Would you please copy the part of the material below that opens with the line containing "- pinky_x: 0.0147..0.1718" and closes with the line containing "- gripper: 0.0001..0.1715"? Copy it exactly, and only it.

[Start of section]

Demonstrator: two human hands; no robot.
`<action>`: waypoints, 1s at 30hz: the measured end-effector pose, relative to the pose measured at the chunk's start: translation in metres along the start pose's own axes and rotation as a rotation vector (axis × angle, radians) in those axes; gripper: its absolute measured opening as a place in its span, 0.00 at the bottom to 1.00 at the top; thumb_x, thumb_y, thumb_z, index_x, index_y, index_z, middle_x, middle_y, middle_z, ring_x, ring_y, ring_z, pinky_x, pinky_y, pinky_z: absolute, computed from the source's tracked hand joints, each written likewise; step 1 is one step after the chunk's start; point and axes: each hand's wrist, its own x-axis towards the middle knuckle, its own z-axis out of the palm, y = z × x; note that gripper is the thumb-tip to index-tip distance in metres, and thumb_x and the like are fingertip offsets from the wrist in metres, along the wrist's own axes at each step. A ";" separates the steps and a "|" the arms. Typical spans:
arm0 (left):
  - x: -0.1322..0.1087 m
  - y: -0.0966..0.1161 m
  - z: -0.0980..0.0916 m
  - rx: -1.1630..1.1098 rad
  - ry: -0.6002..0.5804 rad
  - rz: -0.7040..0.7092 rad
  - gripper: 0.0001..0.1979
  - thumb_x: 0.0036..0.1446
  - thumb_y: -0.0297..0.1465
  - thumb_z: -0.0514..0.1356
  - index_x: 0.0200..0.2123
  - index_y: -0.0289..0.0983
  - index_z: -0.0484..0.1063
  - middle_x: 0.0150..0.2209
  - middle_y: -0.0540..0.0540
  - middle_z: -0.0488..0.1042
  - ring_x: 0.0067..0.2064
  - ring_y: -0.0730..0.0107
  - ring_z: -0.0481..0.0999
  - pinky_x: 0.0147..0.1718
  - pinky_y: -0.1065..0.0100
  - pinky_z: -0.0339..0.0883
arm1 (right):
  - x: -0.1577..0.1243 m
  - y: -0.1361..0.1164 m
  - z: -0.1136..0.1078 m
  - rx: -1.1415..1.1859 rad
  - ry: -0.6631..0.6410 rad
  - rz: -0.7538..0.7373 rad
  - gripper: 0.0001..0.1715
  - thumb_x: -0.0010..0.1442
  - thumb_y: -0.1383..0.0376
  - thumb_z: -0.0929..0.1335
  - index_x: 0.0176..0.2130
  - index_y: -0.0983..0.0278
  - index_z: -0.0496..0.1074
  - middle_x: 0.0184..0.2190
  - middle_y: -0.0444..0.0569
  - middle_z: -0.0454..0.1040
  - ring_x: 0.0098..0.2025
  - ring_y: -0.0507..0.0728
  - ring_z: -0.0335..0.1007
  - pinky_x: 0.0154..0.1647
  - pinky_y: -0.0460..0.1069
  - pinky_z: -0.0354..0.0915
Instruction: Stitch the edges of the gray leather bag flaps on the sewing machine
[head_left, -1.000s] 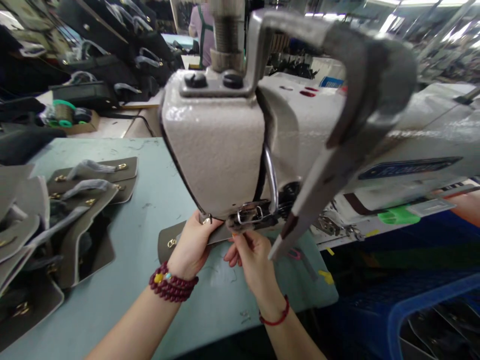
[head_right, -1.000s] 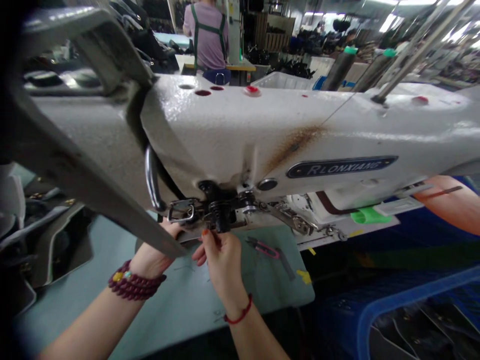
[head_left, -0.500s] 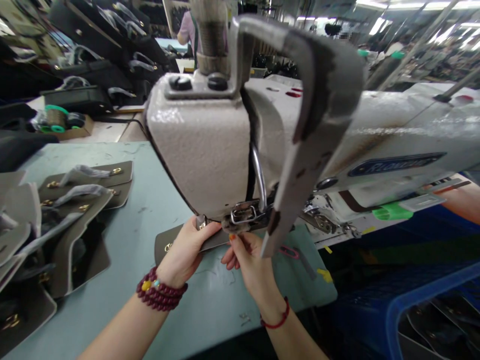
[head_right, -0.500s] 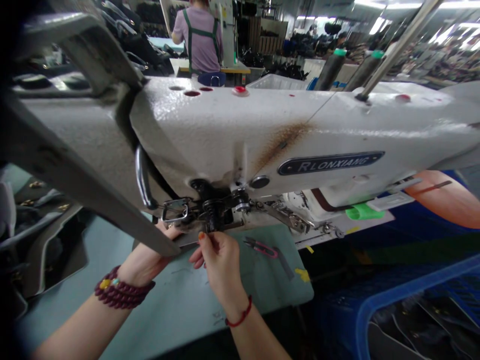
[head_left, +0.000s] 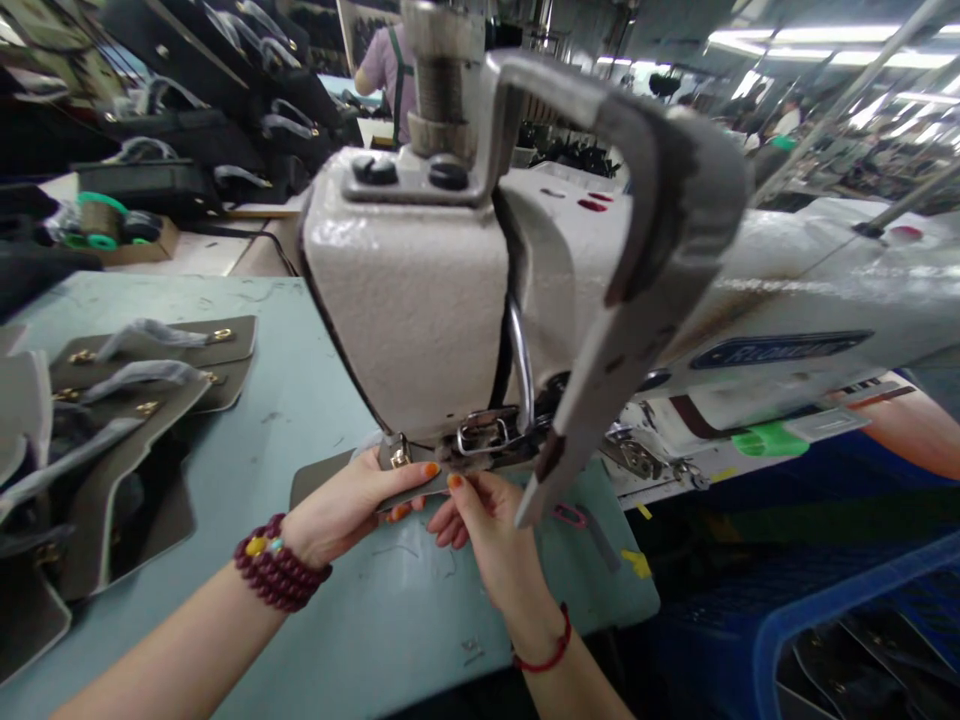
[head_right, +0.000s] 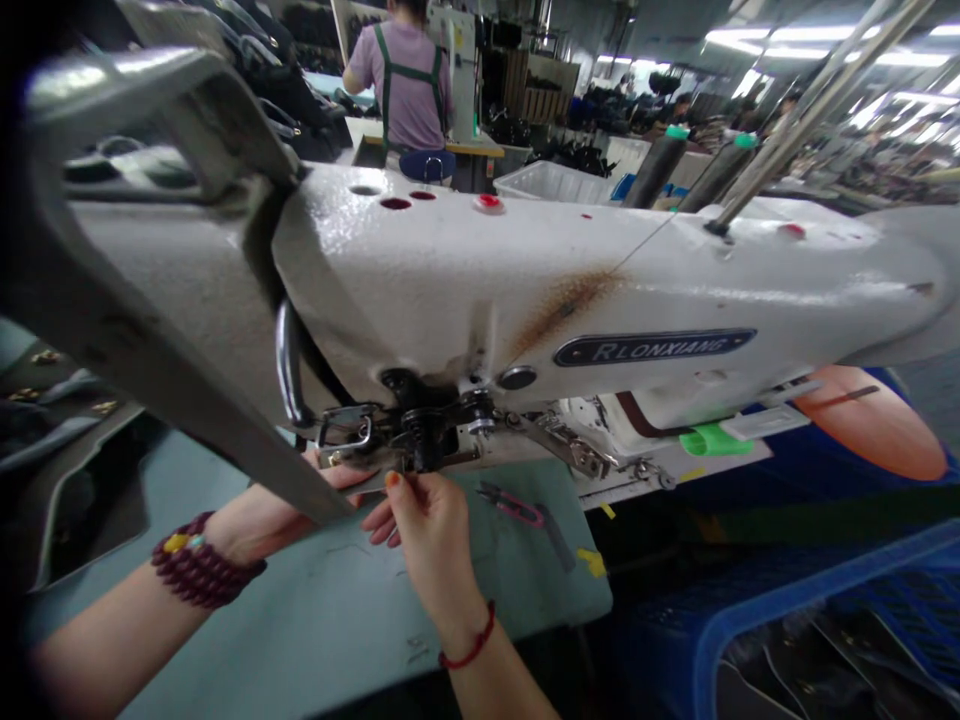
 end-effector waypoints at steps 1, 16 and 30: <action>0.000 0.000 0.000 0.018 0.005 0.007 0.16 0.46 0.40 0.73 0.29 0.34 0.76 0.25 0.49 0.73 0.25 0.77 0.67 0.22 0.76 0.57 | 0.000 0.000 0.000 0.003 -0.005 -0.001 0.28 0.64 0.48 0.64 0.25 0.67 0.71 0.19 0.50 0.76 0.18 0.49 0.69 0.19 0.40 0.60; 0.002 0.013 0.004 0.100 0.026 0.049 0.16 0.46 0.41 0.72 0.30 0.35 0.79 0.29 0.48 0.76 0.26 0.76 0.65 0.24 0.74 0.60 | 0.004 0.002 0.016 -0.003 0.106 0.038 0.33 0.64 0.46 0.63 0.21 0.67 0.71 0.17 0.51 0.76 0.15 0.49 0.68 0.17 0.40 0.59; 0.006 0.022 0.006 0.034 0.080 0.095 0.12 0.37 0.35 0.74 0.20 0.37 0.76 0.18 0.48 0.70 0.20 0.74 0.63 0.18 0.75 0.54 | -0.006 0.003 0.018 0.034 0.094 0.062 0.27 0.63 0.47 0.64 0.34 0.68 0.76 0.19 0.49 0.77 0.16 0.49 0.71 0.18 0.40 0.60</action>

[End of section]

*RESULT FOR THIS TASK*.
  - pinky_x: 0.0147..0.1718
  - pinky_y: -0.1065..0.0100
  - pinky_z: -0.0339..0.0883
arm1 (right):
  - x: -0.1577..0.1243 m
  - y: -0.1361..0.1164 m
  - z: -0.1136..0.1078 m
  - rx: -1.1415..1.1859 rad
  - ry: -0.6631..0.6410 rad
  - rz: -0.7538..0.7373 rad
  - gripper: 0.0001..0.1715

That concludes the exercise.